Subj : Random line from a file
To : All
From : Amcleod
Date : Tue Aug 21 2001 05:39 am
The question arises periodically -- how to select a line randomly from a text
file? If the file were filled with fixed-length records you could compute the
offset of a random line and FSEEK/FREAD the apropriate line. Alas, text files
are annoyingly variable in line-length. Or you could read all the lines into
an array (simulated on disk if needed) and select randomly from the array.
Ugh! So here is my method-of-choice, which reads through the entire file from
top to bottom, and randomly picks one line out of the file:
#----------------------------------------------------#
# randomly select one random-length line from a file #
#----------------------------------------------------#
!INCLUDE FILE_IO.INC
STR randomfile inbuffer winner
INT handle line_count rval cval
#--------------------#
# set up some values #
#--------------------#
SET randomfile "c:\\sbbs\\exec\\oneliner.txt"
SET line_count 0
SET winner "Default Value -- in case routine fails"
#---------------#
# open the file #
#---------------#
FOPEN handle O_RDONLY randomfile
IF_FALSE
PRINTF "Error opening %s\n" randomfile
RETURN
END_IF
#----------------------------------------#
# loop through entire file, line by line #
#----------------------------------------#
:Loop
# check for End-of-File
FEOF handle
IF_TRUE
# we're done!
GOTO Were_Done
END_IF
# compute random value and comparison value
RANDOM rval 1000000
SET cval 1000000
DIV cval line_count
# is this line a winner, replacing previous winner?
COMPARE rval cval
IF_LESS
# we have a winner
COPY winner inbuffer
END_IF
# check remaining lines
GOTO Loop
#------------------------------------------------------------------------#
# we should have a winner by this point, and can do with it what we want #
#------------------------------------------------------------------------#
:Were_Done
PRINT winner
It's quite clever how it works (no, I didn't think of it first!). It reads
each line and determines whether that line would have been selected _assuming_
there are no more lines in the file. If it _does_ find another line, it
determines whether it would have been chosen over what ever line had _already_
been chosen. Like this:
It reads the first line. Possibly the ONLY line. So this line must be
selected 100% of the time. Hence Line #1 is selected randomly 1/1 of the time.

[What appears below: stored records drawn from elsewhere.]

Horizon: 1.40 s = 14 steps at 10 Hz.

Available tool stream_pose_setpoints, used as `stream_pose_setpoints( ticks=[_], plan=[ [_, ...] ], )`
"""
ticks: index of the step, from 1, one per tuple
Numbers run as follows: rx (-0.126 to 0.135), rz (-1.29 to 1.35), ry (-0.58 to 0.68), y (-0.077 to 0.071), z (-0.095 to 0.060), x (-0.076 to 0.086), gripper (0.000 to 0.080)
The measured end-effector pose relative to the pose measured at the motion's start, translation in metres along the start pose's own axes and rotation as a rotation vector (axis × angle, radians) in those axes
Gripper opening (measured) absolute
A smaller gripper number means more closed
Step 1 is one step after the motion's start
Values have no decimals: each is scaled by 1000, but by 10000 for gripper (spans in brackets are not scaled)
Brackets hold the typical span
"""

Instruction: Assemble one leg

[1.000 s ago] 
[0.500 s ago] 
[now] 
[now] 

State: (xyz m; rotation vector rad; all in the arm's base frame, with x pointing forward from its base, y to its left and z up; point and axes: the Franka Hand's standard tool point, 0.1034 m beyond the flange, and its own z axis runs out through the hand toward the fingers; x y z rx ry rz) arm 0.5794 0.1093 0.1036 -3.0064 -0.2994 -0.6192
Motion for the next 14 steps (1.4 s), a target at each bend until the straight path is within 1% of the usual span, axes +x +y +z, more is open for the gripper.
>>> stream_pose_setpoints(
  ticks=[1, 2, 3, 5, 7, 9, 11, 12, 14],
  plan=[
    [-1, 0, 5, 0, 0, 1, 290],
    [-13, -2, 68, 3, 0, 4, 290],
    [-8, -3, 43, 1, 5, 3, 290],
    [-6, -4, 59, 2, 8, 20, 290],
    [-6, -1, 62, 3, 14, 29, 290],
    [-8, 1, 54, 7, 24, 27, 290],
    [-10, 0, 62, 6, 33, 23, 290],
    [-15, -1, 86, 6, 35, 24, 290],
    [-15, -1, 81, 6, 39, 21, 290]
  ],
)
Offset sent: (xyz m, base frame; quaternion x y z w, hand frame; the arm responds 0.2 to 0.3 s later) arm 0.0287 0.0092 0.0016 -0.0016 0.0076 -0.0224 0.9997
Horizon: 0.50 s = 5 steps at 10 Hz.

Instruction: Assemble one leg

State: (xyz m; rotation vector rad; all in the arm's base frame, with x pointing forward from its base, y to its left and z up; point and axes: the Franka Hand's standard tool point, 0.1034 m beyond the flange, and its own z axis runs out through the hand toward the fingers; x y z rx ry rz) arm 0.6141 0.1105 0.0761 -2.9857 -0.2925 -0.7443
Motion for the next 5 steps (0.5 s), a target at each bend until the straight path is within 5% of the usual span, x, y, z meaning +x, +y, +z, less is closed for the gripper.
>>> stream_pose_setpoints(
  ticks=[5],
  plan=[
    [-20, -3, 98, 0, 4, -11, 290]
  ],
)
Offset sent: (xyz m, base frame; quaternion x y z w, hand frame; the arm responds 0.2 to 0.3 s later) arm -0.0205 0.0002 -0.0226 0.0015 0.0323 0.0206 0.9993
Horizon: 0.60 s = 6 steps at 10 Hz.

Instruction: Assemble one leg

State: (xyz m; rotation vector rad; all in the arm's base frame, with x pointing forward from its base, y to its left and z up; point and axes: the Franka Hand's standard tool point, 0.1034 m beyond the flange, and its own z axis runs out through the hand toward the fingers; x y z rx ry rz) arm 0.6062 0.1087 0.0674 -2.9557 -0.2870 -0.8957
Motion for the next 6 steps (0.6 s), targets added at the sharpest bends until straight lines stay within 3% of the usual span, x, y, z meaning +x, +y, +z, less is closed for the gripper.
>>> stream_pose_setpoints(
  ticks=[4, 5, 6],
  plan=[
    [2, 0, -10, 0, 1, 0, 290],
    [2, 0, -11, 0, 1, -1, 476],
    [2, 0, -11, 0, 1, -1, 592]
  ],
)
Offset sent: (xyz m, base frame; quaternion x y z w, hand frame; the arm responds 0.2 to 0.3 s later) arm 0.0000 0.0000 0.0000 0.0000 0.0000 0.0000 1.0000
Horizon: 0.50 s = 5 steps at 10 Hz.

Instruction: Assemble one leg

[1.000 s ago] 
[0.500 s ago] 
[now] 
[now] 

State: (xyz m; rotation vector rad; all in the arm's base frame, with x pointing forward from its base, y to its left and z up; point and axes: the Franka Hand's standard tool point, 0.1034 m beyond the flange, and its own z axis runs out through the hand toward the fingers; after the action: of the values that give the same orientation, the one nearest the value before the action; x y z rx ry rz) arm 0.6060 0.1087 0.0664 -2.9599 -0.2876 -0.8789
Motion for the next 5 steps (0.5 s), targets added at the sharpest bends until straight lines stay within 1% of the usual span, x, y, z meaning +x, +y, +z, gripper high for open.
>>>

Then it reads the second (and possibly last) line. If there are only two lines
in the file, then there is a 1/2 chance that line #2 will be selected. Should
a random comparison show that the 1/2 chance is met, line #2 replaces what was
previoulsy selected (IOW line #1). Now it reads line #3. This line is 1/3
likely to be selected. If it is, it replaces the previously selected line
(either #1 or #2). Line #4 replaces the previously selected line 1/4 of the
time. Line #5 replaces the previous winner 1/5 of the time... and so on.
The only thing tricky is that since we don't have FP values, we have to
generate integer random numbers and scale the count accordingly. (You can't
have values of 1/4 = 0.25 to compare with randiom numbers between 0 and 1, so
you have to use a scaling factor -- 1,000,000 in this case -- and compare
1000000/4 with a random number between 0 and 1000000.)
Caution -- this routine will select blank lines as well as any other, so watch
out for blank lines PARTICULARLY at the end of the file. Or check for blank
lines immediately after reading and "GOTO Loop" immediately, without adjusting
the counter, if you find one. Skip Comments the same way.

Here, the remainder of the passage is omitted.